L’agghiacciante attualità del romanzo di Vincenzo Cerami, il successo cinematografico di Mario Monicelli, nel riadattamento teatrale di Fabrizio Coniglio, porta in scena Massimo Dapporto e il grottesco desiderio di un ministeriale di far entrare il proprio figlio nel carrozzone dove lavora da oltre trent’anni. Il problema è trovare una scorciatoia perché Mario un discreto Matteo Francomano, superi scritti e orali. “La legge è uguale per tutti” importante è superare le prima prova e poi una volta davanti la commissione qualcosa si può fare. A meno che Giovanni, anchorman, abbastanza isolato sul palco, Massimo Dapporto appunto, non attenda che si accenda la luce: allora potrà entrare e varcare in modo privilegiato la porta di accesso alle informazioni secretate del concorso.
Tre spazi caratterizzano la scena: la casa di campagna, l’abitazione di Giovanni, Amalia e Mario, e l’ufficio del dirigente ministeriale. A pesca padre e figlio decidono le sorti del ragazzo, ma non ci sono soldi e la difficoltà del concorso porta il genitore a trovare un raccomandazione e a recarsi supplice dal “forforoso” superiore del suo ministero per sapere quale sia la trafila per arrivare in modo più veloce all’assunzione. Un manuale per entrare nei poteri forti vira la vita della famiglia piccolo-borghese a privilegiare gesti che includano ovunque il numero 3 ovvero il 7. L’escamotage funziona: le tracce arrivano a domicilio ed anche le risposte, anzi tempo, ma al momento della prova scritta il caro Mario viene ucciso, forse perchè non erano stati offerti credibilità e doveroso obolo ad uno della cricca, nei panni di mendicante.

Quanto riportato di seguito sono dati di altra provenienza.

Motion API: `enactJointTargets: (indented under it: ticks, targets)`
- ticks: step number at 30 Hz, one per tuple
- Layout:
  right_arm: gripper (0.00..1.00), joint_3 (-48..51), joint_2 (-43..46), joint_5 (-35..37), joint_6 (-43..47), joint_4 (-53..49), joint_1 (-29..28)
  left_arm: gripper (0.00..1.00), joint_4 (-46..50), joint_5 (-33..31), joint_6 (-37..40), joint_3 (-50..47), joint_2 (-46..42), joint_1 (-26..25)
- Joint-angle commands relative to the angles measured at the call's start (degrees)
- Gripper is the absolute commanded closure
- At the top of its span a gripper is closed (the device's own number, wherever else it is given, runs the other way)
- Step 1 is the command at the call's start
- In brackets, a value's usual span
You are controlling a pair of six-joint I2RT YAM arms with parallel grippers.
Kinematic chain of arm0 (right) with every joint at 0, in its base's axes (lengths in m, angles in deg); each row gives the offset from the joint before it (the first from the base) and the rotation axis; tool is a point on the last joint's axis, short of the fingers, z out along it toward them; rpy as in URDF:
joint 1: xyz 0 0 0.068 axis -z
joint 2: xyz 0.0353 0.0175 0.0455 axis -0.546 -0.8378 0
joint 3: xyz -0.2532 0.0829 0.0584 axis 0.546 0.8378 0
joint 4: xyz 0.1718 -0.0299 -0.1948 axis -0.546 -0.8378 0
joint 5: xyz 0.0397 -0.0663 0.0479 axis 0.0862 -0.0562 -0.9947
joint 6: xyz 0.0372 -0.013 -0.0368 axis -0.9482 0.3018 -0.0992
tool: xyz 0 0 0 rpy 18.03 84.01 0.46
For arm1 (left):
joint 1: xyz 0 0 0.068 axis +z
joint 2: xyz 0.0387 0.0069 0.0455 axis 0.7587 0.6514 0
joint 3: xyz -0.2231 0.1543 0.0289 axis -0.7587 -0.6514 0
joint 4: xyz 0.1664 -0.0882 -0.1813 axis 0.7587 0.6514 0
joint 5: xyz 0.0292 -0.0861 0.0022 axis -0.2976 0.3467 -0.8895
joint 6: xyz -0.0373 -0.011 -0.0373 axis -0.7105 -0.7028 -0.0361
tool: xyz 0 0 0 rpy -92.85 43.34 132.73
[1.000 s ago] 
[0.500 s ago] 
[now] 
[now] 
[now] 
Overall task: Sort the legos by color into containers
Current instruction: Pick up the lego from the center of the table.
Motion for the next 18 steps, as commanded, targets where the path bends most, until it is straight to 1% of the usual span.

A processo l’omertà cui è d’uopo soggiacere non permette di riconoscere il colpevole, tra i vari indicati, come presunti omicidi, e il padre dopo aver trascinato l’assassino nella casa di campagna, cerca di farsi giustizia da solo. Il figlio è morto, la moglie oramai in stato vegetale dopo una trombosi al triste occorso, tramutano in ulteriore miseria la vita di Giovanni sotto ricatto di ulteriori intimidazioni. Uno spaccato di una società che vede nel superamento della legalità, la necessità per l’affermazione. Via le pari opportunità, bisogna accettare qualsiasi umiliazione per sopravvivere: questo il tracciato cui è ispirato lo spettacolo ed il famoso testo.
La regia piuttosto amatoriale di Fabrizio Coniglio poco rendono merito ai 3 David di Donatello e ai 4 Nastri d’argento che si aggiudicò con la pellicola del 1977, di medesimo titolo, di Mario Monicelli. Il pubblico è poco e la bravura nota di Dapporto appena supportato da un ritmo diretto a sguardi, del coprotagonista, non permettono al testo di decollare sulle tavole del teatro.